Entre le bénitier et la devise républicaine, la coexistence des deux formes de baptême en France dit beaucoup de notre rapport collectif à l’identité, à la transmission et au sens du sacré. Si certains y voient des traditions concurrentes, d’autres y trouvent au contraire un dialogue fécond, où les cultures familiale, religieuse et civique s’enrichissent mutuellement.

Ainsi, dans de nombreuses familles où les convictions se croisent — un parent croyant, l’autre non pratiquant, un grand-parent attaché aux rituels et une fratrie tournée vers la laïcité — il n’est pas rare que l’on célèbre deux cérémonies pour le même enfant. D’abord le baptême religieux, à l’église, puis quelques semaines plus tard, le baptême républicain à la mairie.

Les cérémonies elles-mêmes, pourtant différentes dans leur forme, se prêtent parfois à des rencontres inattendues. Dans le Sud-Ouest, un maire aurait, lors d’un baptême civil improvisé, déclaré : « Au nom de la République, je proclame que cet enfant est officiellement aimé », reprenant à sa manière le langage du cœur que l’on entendrait volontiers dans une sacristie. Ces glissements entre styles et symboles participent d’un brouillage doux, qui illustre à quel point les deux traditions, loin d’être antagonistes, cherchent souvent à dire la même chose par des chemins différents.

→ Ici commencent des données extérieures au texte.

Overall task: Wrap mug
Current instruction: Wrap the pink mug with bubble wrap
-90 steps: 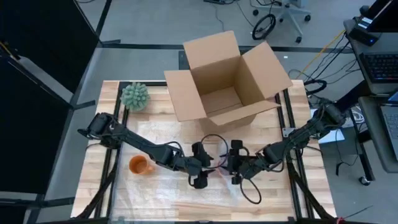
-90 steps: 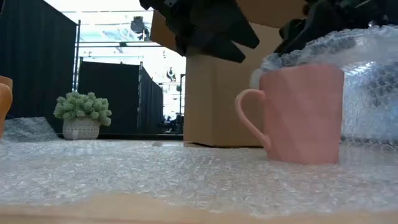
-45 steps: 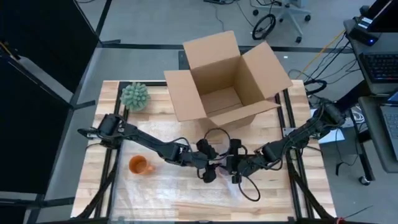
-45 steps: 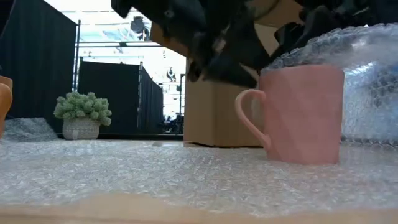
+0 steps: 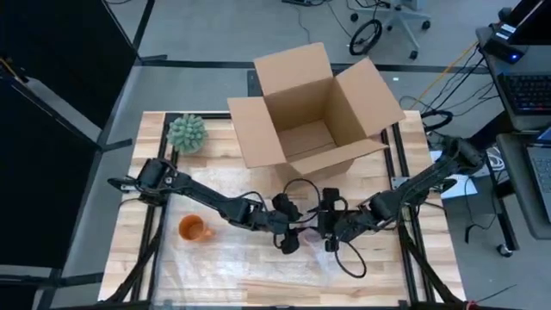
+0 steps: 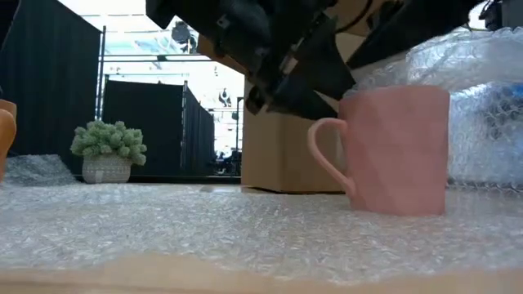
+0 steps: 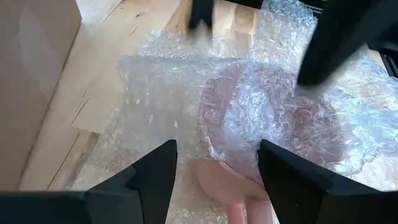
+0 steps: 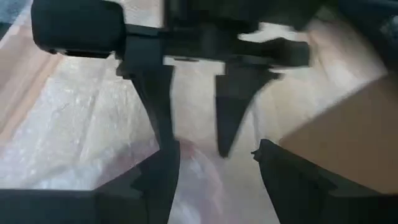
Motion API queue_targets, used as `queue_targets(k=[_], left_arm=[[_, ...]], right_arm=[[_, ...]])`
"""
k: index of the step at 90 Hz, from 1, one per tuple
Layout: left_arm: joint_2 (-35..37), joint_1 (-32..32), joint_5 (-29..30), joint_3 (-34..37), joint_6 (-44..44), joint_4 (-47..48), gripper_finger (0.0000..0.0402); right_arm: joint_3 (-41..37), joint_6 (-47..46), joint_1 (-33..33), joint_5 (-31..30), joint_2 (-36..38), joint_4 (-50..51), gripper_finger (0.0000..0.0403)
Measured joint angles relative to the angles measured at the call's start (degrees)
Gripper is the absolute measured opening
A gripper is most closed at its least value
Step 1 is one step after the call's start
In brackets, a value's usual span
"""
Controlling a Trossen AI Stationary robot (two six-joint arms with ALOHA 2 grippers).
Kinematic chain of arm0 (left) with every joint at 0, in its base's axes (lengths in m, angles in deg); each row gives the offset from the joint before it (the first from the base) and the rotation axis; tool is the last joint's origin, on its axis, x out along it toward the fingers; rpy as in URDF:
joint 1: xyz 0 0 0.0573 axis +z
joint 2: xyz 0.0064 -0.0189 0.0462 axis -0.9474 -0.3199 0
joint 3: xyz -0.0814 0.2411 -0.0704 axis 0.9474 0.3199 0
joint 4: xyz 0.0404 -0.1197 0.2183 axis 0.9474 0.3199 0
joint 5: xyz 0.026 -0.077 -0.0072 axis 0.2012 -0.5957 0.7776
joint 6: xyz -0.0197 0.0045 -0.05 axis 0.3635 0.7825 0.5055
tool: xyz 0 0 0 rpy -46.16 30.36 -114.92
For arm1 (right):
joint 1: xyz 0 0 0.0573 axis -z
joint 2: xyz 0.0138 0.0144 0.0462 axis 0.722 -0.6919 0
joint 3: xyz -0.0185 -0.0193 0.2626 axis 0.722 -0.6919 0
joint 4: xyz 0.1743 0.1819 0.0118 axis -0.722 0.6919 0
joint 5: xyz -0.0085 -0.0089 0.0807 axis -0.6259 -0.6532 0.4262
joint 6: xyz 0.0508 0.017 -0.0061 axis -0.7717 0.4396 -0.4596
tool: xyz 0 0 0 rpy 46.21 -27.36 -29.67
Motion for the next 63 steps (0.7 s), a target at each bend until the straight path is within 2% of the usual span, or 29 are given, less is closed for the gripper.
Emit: queue_targets(k=[7, 14, 24, 37, 43, 50, 63], left_arm=[[0.00, 0.00, 0.00, 0.00, 0.00, 0.00, 0.0207], [-0.02, 0.00, -0.02, 0.00, -0.01, 0.01, 0.0207], [-0.02, 0.00, -0.02, 0.00, -0.17, 0.04, 0.0207], [-0.04, 0.00, -0.02, 0.00, -0.22, 0.04, 0.0207], [-0.05, 0.00, -0.02, 0.00, -0.35, 0.04, 0.0207], [-0.07, 0.00, -0.02, 0.00, -0.37, 0.04, 0.0207], [-0.09, 0.00, 0.00, 0.07, -0.39, -0.52, 0.0207]], right_arm=[[2.61, -6.26, 0.26, 0.55, 1.09, 9.28, 0.0201], [3.72, -12.42, 0.99, 3.63, 1.50, 17.42, 0.0201], [3.72, -19.76, 1.17, 7.70, 1.50, 27.17, 0.0201], [3.23, -26.05, -1.62, 8.95, 1.50, 36.60, 0.0201], [1.99, -28.31, -3.60, 9.22, 1.50, 36.21, 0.0201], [-0.38, -29.27, -5.46, 9.46, 1.48, 30.14, 0.0201], [-1.22, -25.86, -6.84, 7.73, 1.45, 20.32, 0.0201]])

Mais cette coexistence paisible n’empêche pas les débats. Certains élus refusent de célébrer les baptêmes civils au nom de l’absence de base légale ou par crainte d’une confusion des rôles. D’autres s’en saisissent comme d’un instrument politique, une manière d’affirmer la neutralité religieuse de l’espace public. En 2015, une commune des Alpes-Maritimes fit parler d’elle en refusant d’organiser toute forme de parrainage civil, suscitant des réactions tranchées dans la presse locale. Là encore, l’anecdote glisse doucement vers une question plus vaste : quelle place accorde-t-on à l’émotion, au symbolique et au geste partagé dans une démocratie laïque ?

Enfin, parce qu’ils se veulent souvent plus souples, les baptêmes républicains sont aussi le terrain de choix pour l’humour et le décalage. Lors d’une cérémonie citoyenne organisée par une association laïque en Île-de-France en 2022, les organisateurs avaient délibérément opté pour un ton humoristique, allant jusqu’à remettre des « écussons citoyens » et proclamer le discours en vers, dans une ambiance de joyeuse autodérision.